> **What the task requires**: Check every line below for the word "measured" and copy each one that has it.

[Opening Data extract section]

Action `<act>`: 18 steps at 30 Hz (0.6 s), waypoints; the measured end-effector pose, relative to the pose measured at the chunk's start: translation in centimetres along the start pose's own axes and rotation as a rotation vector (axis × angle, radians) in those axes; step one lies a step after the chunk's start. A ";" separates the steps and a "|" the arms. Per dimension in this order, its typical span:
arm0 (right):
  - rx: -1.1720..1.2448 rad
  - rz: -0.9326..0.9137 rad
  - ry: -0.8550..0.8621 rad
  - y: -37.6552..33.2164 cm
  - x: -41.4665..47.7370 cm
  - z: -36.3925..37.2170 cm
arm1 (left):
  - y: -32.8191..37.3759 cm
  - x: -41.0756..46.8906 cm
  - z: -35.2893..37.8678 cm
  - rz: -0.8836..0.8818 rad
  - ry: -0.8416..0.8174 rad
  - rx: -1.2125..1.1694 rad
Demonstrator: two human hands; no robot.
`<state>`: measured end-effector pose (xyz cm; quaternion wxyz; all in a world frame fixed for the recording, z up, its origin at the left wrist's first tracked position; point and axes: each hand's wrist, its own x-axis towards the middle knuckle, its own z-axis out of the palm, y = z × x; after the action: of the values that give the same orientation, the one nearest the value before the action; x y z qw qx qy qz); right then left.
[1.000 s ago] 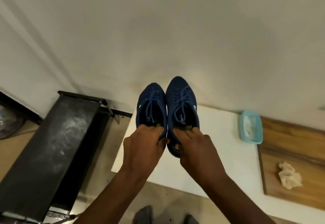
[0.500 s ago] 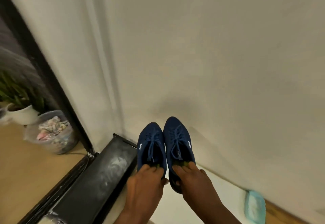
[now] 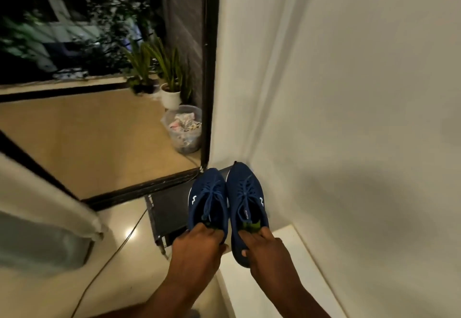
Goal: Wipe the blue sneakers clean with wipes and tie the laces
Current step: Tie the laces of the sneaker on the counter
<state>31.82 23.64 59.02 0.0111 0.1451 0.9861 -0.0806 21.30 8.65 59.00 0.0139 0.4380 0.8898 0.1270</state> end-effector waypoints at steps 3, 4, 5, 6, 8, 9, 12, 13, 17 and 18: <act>-0.025 -0.086 -0.047 0.3 0.3 2.1 | 0.2 -1.6 1.2 -0.099 0.039 0.006; -0.035 -0.113 -0.070 0.4 0.3 3.0 | 0.2 -2.2 2.0 -0.133 0.041 0.005; -0.035 -0.139 -0.109 0.4 0.3 3.9 | 0.0 -2.9 3.1 -0.170 0.024 -0.005; -0.033 -0.159 -0.140 0.3 0.4 4.6 | -0.3 -3.6 4.3 -0.198 0.002 -0.008; -0.024 -0.187 -0.186 0.0 0.8 6.3 | -1.1 -4.7 6.8 -0.258 -0.047 -0.010; -0.011 -0.199 -0.200 -0.2 1.1 7.3 | -1.6 -5.0 8.0 -0.290 -0.064 -0.012; 0.079 -0.227 -0.300 -0.3 2.2 10.3 | -3.0 -5.8 11.5 -0.352 -0.113 -0.013; 0.075 -0.238 -0.364 -0.7 2.7 11.8 | -3.6 -6.2 12.8 -0.362 -0.129 0.000; 0.093 -0.207 -0.476 -1.7 4.5 17.6 | -5.6 -7.4 18.3 -0.397 -0.229 0.018; 0.098 -0.190 -0.506 -2.2 4.9 19.5 | -6.2 -7.7 20.0 -0.423 -0.249 0.015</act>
<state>26.50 19.79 39.88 0.2426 0.0275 0.9560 -0.1625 23.92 3.26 37.52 0.1463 0.2542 0.9541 0.0598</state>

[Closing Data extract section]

> **Task solution**:
Action `<act>`: 18 steps at 30 Hz (0.6 s), waypoints; the measured end-effector pose, relative to the pose measured at the chunk's start: translation in centimetres along the start pose's own axes and rotation as a rotation vector (axis × angle, radians) in those axes; step one lies a step after the chunk's start. A ";" separates the steps and a "|" the arms. Per dimension in this order, its typical span:
`<state>`: measured end-effector pose (xyz cm; quaternion wxyz; all in a world frame fixed for the recording, z up, its origin at the left wrist's first tracked position; point and axes: each hand's wrist, its own x-axis towards the middle knuckle, its own z-axis out of the palm, y = z × x; after the action: of the values that give the same orientation, the one nearest the value before the action; x y z qw qx qy qz); right then left.

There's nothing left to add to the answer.